L’épave d’un avion n’est pas très grande, et à un profondeur de plus de 110 mètres, l’eau au fond à seulement 4 degrés, ne pas avoir de ligne de descente augmente beaucoup la difficulté de la plongée et l’incertitude de trouver le site. Cependant, nous avons décidons quand même de confirmer la plongée du lendemain.

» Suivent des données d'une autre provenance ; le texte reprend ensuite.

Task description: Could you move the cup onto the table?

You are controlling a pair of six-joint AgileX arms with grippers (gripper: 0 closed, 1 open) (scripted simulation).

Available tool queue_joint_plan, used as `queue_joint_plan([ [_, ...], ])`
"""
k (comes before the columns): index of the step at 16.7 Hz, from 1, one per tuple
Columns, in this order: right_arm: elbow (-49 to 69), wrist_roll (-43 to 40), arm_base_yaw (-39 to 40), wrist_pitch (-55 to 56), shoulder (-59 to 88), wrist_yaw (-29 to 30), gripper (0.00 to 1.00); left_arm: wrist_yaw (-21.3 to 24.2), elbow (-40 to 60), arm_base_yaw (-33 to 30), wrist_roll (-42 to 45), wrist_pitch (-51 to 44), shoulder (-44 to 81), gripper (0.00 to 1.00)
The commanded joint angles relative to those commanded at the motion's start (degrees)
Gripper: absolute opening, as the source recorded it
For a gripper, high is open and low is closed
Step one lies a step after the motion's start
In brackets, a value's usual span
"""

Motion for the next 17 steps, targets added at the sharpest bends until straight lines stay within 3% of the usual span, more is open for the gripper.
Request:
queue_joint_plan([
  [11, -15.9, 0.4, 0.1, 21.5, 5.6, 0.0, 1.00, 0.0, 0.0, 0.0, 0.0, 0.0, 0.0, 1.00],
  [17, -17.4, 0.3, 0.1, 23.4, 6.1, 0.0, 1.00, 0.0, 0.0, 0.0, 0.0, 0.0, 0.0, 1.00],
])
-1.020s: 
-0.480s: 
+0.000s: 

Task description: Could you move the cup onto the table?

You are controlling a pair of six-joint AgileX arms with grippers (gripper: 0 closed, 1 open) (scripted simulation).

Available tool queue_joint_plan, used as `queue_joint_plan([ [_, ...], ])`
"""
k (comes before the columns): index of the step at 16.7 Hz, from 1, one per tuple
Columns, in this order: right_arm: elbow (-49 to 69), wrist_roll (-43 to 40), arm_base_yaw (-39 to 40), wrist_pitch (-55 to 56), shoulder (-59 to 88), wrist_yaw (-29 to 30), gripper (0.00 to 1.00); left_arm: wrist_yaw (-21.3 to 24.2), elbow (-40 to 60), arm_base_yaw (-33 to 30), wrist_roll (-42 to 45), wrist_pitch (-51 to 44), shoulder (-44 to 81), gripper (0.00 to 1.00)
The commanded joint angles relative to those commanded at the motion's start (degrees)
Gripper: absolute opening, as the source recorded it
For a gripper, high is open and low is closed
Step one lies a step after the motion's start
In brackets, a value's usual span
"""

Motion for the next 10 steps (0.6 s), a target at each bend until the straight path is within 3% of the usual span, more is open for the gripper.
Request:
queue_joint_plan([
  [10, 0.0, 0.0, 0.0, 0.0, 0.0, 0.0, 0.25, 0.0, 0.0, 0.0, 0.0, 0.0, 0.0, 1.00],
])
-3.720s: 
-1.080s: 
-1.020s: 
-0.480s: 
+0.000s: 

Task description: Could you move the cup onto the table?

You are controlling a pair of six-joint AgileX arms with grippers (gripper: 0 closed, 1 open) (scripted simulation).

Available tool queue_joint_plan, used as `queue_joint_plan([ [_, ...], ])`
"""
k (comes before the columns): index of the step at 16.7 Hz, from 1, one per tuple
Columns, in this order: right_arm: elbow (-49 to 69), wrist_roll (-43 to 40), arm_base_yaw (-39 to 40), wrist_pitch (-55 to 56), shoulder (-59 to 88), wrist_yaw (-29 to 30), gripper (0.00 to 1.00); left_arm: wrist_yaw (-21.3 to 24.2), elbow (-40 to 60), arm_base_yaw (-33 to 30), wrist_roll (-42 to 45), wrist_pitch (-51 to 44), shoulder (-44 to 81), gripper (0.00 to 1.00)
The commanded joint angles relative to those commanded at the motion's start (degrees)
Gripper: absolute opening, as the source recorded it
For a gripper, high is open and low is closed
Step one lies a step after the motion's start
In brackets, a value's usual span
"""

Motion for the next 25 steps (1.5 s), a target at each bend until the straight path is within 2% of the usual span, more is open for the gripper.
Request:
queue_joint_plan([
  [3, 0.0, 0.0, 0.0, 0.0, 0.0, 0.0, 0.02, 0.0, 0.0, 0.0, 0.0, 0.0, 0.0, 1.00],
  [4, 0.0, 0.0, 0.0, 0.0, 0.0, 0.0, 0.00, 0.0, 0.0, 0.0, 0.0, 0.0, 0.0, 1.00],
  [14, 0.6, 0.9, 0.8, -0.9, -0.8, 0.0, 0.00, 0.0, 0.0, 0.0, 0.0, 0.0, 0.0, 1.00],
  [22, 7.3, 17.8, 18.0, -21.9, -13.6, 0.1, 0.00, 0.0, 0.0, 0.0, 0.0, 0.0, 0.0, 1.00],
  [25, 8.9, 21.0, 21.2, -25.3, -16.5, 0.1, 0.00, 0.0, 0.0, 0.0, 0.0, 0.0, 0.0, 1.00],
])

Un fois embarqués, plus d’une demi-heure de navigation est nécessaire pour arriver sur site. GPS et sondeur à l’œuvre, et après quelques minutes on lance le mouillage. On attend un peu pour vérifier, mais apparemment le courant présent au milieu du lac a déplacé l’ancre. On récupère les 120 mètres de ligne avec l’ancre et on recommence l’opération. Cette fois semble être la bonne, le mouillage ne bouge pas et il est très proche du signal du sondeur.

La descente n’est pas un problème, mais nous sommes déjà à 50 mètres dans l’obscurité totale, percée uniquement par nos puissantes torches sous-marines. Enfin, à plus de 90 mètres, apparaît en face de nous, la structure métallique du fuselage, l’avion est planté sur le fond avec la queue vers la surface et nous sommes ravis de voir l’empennage encore en excellent état orné d’une croix gammée pratiquement intacte. Les excellentes conditions sont dues à l’eau douce, très froide et le manque de courant sur le fond. Les minutes passent très vite, il ne reste que peu de temps pour prendre quelques photos et commencer la lente ascension qui après plus de deux heures de décompression, nous mènera à la surface.

Avec la tête pleine d’images de l’épave, la longue décompression semble passer plus vite que la normale. Une fois sur le bateau, je vois les grands sourires ravis d’Eric et Laurent, l’expression typique de quelqu’un qui vient de réaliser un rêve.

Histoire de l’épave

L’aéroport de Bron est passée sous contrôle allemand pendant la nuit du 26 au 27 Novembre 1942. Les jeunes recrues y étaient formées sur le C 58 Focke Wulf, à devenir des opérateurs radio bombardiers de la Luftwaffe.

Le FW 58 a décollé de Bron à 13h15 le 30 Mars 1943 avec quatre hommes à bord. Il se dirigeait vers les Alpes et après 40 minutes de vol sur les villes de Châtillon et de Chindrieux il commença à traverser le lac dans un axe nord-sud pour retourner à la base. Le dernier jour de l’instruction des recrues, la coutume était de faire un survol du lac afin de permettre un moment de détente. Bien que cette opération soit interdite, le pilote instructeur, l’officier Ernst Chronz, lança son avion dans cette direction. Pour une raison indéterminée, l’avion a perdu de l’altitude et a heurté la surface de l’eau. Deux membres d’équipage et un étudiant ont été tués dans l’accident. L’opérateur radio et le deuxième élève ont survécu à l’accident et ont été miraculeusement sauvés de la noyade par des pêcheurs locaux, tandis que l’eau du lac à cette époque et d’environ 3 degrés.

L’avion a été découvert par des passionnés d’aviation en 1988, mais la première plongée sur l’épave date seulement de 2004.